__TASK DETAILS__: Count the lines below that hold the word "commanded" and say how many, with no other text.

━━ EXERCISE MATERIALS ━━

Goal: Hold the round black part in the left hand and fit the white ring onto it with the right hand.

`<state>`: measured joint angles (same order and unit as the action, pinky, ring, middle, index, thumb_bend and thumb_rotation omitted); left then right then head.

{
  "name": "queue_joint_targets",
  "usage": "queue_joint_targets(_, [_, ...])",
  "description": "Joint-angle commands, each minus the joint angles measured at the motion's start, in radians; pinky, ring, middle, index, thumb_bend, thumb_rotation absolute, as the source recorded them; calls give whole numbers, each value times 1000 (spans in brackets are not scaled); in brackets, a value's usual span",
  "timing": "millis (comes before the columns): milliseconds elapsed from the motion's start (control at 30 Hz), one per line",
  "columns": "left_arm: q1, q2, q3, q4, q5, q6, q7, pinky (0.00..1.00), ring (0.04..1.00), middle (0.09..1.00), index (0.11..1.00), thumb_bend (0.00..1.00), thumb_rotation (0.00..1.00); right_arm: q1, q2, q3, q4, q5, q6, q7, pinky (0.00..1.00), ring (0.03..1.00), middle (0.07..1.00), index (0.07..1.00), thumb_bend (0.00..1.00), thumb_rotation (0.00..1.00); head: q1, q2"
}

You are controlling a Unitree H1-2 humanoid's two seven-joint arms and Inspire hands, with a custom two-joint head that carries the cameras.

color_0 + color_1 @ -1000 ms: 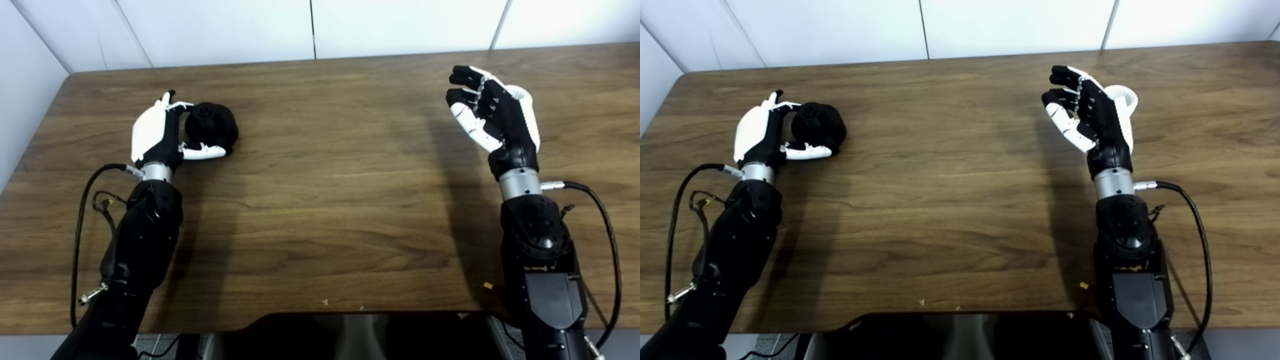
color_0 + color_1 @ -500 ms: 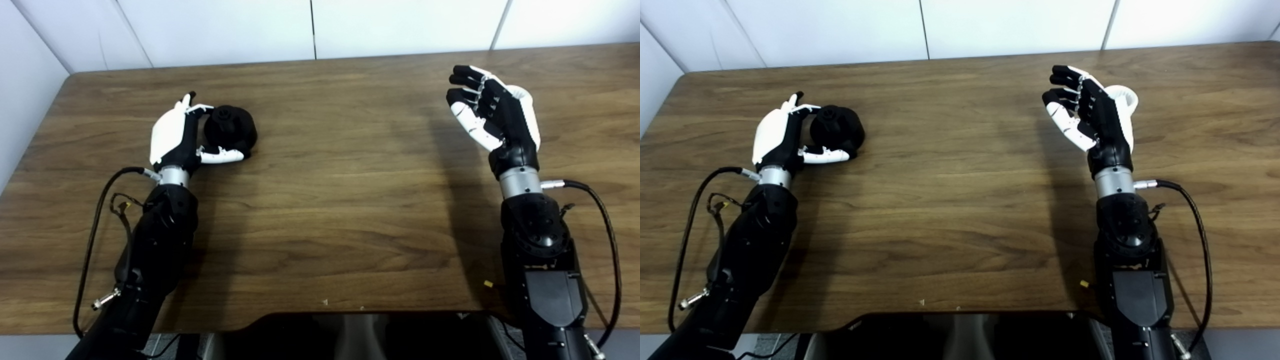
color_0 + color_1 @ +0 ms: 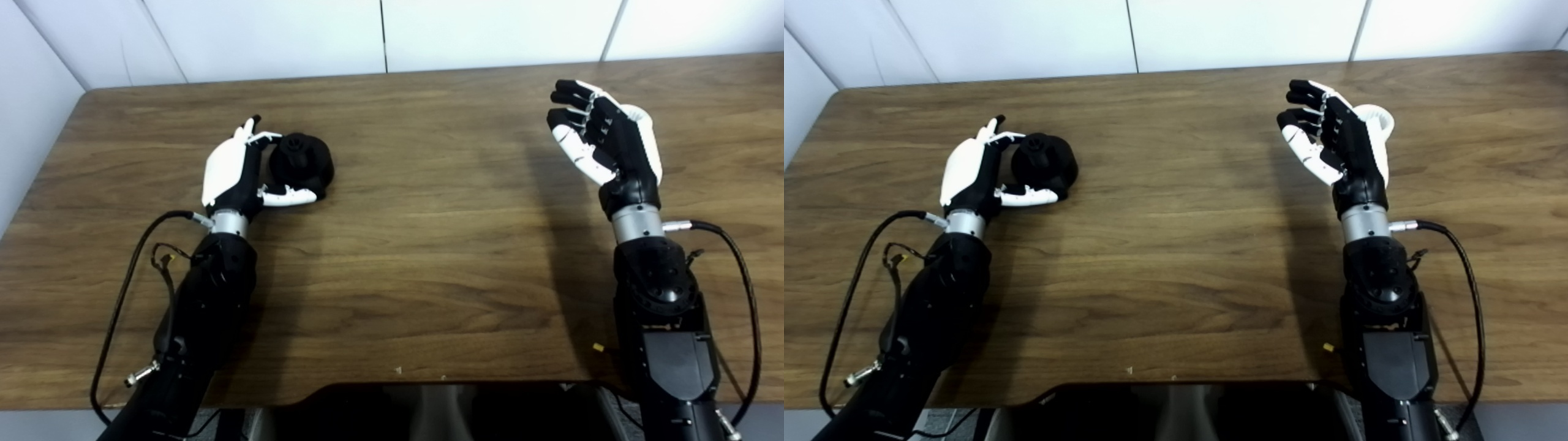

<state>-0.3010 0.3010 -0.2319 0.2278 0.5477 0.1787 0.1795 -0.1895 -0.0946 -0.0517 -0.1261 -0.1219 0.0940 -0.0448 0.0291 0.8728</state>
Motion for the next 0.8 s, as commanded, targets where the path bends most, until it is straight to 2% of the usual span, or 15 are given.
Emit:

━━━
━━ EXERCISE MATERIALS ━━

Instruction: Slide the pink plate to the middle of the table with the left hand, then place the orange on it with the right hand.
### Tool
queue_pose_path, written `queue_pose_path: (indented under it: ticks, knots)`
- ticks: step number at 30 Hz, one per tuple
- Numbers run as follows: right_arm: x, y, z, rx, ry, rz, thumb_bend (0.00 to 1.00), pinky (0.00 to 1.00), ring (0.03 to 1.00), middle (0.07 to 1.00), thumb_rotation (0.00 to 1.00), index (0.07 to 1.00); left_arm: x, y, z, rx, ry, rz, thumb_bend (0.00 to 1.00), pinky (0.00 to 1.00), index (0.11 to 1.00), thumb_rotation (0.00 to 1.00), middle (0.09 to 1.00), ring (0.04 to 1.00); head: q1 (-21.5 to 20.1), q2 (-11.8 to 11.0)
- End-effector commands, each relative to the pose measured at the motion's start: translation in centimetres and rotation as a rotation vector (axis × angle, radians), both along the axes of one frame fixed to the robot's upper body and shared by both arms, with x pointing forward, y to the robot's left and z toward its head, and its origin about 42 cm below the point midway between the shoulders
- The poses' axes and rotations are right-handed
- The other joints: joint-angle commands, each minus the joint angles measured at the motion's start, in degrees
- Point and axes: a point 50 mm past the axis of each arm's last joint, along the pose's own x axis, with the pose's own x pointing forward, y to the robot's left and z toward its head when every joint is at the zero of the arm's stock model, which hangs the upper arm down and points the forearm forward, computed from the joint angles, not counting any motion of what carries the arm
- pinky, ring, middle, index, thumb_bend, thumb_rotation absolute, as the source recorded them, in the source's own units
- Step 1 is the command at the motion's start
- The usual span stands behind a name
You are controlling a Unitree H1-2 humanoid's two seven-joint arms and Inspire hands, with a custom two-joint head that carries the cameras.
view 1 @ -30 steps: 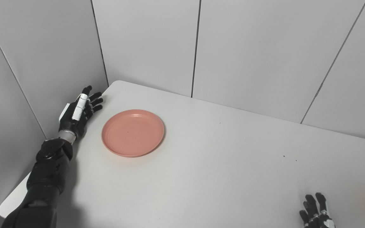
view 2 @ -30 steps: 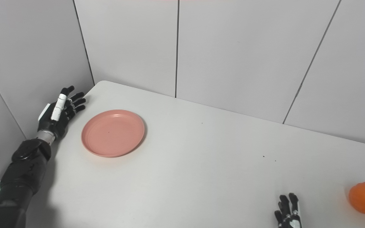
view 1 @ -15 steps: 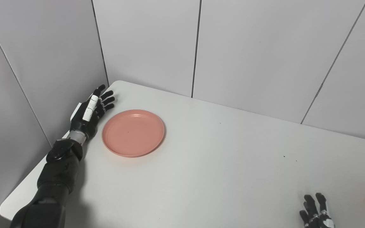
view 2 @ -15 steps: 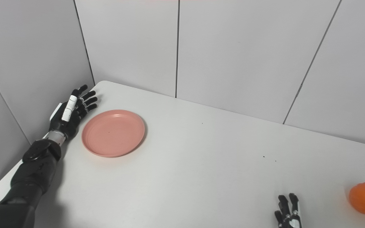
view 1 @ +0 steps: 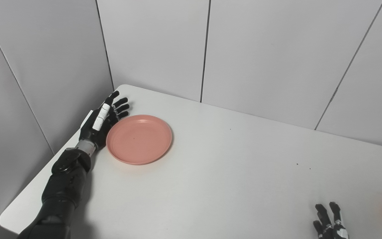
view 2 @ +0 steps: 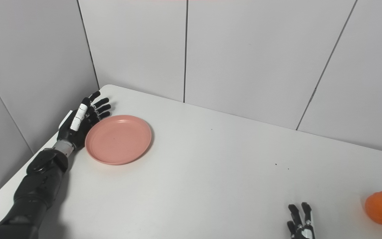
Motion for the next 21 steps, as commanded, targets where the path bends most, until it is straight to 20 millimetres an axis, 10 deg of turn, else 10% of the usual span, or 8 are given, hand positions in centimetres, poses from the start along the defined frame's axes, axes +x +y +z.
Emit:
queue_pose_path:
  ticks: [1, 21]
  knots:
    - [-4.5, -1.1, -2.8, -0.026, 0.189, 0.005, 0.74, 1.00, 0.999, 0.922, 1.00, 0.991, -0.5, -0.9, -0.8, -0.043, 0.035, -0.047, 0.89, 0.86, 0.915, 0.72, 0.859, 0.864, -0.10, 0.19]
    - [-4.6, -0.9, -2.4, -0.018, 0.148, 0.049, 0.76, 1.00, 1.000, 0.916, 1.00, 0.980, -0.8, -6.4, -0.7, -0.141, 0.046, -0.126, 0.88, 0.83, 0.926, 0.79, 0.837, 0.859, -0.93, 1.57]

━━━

__FINISHED TASK__: 2